__Assignment__
Select the lines of the records containing the word "written" and list them.

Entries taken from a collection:
^^^^^^^^^^^^^^^^

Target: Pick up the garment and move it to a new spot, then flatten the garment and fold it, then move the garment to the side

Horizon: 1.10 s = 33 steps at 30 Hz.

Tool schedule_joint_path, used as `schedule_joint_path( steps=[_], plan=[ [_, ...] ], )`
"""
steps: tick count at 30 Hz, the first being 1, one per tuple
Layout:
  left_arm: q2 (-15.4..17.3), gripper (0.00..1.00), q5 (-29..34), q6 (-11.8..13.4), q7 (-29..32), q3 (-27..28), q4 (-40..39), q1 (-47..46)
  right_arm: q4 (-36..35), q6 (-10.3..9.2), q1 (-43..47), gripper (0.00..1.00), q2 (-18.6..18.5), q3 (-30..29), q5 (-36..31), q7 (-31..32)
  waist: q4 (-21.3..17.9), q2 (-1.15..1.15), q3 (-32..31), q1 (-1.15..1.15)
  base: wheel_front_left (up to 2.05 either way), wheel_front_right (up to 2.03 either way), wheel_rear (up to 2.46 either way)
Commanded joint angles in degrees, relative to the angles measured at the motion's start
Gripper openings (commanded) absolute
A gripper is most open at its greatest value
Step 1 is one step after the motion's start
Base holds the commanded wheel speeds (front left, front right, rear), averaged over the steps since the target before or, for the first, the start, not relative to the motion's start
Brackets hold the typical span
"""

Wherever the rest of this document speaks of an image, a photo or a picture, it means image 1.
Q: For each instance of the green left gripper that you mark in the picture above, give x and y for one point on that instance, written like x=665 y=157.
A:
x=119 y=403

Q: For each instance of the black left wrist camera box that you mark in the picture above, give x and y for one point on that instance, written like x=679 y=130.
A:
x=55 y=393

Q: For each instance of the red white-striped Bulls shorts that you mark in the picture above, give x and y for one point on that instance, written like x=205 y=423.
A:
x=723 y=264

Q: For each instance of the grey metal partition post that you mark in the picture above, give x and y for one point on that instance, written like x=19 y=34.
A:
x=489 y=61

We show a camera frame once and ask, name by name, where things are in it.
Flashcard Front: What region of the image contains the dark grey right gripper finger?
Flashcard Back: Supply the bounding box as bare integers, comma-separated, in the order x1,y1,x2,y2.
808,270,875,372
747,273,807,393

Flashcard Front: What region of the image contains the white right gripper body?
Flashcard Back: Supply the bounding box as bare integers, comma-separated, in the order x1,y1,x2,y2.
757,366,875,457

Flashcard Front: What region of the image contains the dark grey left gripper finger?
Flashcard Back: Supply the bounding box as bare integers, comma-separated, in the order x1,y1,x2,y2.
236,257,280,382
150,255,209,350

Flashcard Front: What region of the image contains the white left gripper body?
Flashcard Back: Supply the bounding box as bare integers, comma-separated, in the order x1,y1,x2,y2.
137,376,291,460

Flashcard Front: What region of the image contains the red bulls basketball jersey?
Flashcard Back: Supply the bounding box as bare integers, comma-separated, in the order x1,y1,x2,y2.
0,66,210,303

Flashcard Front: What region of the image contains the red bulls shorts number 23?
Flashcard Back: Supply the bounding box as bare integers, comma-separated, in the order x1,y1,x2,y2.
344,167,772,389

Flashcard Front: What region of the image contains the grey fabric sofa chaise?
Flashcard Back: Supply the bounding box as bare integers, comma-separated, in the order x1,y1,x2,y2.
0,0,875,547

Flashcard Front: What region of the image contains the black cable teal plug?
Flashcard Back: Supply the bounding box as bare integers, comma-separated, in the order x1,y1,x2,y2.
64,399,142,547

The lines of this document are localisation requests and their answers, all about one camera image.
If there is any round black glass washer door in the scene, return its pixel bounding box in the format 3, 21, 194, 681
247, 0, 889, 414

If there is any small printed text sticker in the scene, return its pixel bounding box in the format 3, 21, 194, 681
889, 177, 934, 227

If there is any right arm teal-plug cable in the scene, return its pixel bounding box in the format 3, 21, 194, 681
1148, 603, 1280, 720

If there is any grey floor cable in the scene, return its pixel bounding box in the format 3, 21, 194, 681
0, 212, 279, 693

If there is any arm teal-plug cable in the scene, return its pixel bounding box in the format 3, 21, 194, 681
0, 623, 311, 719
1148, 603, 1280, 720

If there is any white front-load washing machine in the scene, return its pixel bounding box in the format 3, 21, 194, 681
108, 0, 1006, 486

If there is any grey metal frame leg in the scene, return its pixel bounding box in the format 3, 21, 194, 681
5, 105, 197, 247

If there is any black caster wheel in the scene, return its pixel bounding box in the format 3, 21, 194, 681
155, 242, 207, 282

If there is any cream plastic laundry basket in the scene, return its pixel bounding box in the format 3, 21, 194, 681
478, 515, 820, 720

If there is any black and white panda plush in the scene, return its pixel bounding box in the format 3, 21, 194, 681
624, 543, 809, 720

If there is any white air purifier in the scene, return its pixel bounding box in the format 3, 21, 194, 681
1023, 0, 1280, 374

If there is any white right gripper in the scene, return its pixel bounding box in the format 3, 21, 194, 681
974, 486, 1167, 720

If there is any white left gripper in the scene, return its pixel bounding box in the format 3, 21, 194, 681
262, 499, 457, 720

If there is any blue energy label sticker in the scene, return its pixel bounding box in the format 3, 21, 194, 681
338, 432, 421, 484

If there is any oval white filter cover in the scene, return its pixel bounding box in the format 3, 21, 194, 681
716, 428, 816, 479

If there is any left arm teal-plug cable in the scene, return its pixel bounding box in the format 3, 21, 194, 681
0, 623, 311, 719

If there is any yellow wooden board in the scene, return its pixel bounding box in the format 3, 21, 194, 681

^^^^^^^^^^^^^^^^

__Answer section__
Q: For each instance of the green left gripper that you mark in the picture above, give x and y for one point on that instance, written like x=665 y=157.
Q: For each instance of the black left wrist camera box that you mark in the picture above, give x and y for one point on that instance, written like x=679 y=130.
Q: For each instance of the red white-striped Bulls shorts that you mark in the picture above, give x and y for one point on that instance, written like x=205 y=423.
Q: For each instance of the grey metal partition post that you mark in the picture above, give x and y for one point on that instance, written like x=19 y=34.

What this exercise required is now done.